#### [EXERCISE]
Scan the entries for the word "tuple" and return every line that has it.

Start of RECORDS FOR THE EXERCISE

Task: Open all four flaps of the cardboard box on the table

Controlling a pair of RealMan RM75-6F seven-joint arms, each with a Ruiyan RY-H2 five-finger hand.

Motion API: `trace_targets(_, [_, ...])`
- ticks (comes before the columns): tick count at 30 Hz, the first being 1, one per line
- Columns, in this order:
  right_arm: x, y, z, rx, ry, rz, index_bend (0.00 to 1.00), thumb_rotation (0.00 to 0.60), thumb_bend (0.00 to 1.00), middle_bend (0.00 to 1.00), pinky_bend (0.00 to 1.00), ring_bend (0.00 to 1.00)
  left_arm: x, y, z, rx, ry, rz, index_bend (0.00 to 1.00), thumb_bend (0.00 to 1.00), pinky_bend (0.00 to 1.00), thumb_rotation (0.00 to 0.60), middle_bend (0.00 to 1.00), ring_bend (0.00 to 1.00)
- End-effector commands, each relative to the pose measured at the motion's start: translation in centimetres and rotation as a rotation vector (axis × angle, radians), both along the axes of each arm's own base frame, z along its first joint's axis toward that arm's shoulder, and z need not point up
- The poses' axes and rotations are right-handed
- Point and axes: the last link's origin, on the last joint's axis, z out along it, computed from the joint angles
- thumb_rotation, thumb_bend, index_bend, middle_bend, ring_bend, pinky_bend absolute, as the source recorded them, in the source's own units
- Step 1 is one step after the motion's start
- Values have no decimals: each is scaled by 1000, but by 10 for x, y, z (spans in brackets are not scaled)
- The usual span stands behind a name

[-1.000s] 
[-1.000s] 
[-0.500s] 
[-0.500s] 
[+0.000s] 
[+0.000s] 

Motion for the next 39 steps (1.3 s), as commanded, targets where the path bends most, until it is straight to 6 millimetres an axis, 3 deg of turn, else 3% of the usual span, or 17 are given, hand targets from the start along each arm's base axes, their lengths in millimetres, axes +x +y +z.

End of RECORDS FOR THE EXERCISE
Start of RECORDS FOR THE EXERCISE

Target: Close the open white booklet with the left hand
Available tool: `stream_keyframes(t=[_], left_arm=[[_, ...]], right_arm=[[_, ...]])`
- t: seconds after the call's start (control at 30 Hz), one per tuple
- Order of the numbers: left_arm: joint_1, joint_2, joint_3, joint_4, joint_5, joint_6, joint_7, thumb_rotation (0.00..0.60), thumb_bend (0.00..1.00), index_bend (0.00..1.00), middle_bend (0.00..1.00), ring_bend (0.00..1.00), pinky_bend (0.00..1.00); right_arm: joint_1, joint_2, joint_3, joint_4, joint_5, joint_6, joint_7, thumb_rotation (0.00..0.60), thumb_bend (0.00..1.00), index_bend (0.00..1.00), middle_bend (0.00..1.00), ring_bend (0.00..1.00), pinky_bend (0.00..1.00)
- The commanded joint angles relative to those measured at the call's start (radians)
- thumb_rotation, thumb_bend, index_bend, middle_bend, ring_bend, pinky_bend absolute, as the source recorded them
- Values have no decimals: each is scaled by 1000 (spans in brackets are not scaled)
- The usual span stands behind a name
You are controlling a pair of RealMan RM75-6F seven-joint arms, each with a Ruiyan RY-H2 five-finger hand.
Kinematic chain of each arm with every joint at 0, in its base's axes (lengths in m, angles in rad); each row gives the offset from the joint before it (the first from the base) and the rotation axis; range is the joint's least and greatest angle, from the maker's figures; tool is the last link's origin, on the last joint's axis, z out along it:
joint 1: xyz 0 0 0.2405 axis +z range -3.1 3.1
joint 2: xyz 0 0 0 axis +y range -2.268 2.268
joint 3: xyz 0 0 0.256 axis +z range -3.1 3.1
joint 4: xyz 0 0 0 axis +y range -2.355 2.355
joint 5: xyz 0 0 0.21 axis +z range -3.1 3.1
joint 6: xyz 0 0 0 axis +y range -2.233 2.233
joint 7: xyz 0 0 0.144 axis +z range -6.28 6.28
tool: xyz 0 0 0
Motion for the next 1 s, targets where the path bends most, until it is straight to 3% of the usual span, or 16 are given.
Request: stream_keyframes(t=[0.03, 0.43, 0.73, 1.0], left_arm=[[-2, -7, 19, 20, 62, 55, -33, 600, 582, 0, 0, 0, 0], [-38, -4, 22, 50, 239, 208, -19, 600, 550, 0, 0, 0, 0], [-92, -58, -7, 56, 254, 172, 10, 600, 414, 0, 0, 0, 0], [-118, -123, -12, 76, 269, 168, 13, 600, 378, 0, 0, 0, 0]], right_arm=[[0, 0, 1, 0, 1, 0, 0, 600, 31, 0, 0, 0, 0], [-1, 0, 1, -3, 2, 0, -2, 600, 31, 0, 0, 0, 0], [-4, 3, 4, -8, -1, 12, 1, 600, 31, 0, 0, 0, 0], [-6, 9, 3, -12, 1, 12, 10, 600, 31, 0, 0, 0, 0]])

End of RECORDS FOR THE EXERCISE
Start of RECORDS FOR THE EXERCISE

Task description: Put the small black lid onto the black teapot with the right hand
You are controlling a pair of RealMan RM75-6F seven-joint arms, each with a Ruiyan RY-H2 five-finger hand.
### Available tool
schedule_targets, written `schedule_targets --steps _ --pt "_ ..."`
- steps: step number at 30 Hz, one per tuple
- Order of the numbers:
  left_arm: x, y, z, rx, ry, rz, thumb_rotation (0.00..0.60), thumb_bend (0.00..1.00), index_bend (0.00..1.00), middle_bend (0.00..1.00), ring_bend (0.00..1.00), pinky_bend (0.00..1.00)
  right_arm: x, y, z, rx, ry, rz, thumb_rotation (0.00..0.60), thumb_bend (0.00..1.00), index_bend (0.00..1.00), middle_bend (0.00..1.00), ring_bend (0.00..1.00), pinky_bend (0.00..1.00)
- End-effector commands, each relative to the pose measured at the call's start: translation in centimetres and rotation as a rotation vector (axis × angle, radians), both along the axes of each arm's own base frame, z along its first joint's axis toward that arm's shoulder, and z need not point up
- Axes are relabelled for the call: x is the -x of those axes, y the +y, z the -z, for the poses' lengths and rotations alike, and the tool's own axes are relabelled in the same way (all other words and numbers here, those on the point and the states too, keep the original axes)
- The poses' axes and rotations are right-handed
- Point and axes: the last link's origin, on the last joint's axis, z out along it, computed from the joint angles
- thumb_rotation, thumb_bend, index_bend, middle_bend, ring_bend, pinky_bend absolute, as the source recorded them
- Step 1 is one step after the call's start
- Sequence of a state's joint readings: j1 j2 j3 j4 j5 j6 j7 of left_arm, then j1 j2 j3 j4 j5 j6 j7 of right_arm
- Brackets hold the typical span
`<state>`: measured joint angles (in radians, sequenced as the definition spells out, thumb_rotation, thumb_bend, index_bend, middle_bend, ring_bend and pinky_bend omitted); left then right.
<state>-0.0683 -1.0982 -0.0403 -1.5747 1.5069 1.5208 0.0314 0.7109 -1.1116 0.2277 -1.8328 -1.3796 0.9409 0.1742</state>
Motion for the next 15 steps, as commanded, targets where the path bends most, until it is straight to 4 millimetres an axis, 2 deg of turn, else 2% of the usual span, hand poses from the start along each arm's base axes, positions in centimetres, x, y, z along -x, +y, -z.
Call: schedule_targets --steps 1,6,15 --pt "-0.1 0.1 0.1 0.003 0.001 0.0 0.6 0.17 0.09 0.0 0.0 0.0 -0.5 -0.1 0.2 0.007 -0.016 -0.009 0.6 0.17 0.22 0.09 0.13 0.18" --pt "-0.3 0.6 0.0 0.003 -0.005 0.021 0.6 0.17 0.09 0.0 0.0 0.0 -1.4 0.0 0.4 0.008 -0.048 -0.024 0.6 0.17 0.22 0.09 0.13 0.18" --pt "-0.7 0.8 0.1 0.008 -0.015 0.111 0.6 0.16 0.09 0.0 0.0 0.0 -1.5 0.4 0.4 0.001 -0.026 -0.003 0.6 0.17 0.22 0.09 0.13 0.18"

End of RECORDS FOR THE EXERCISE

#### [TASK OUTPUT]
- t: seconds after the call's start (control at 30 Hz), one per tuple
- steps: step number at 30 Hz, one per tuple

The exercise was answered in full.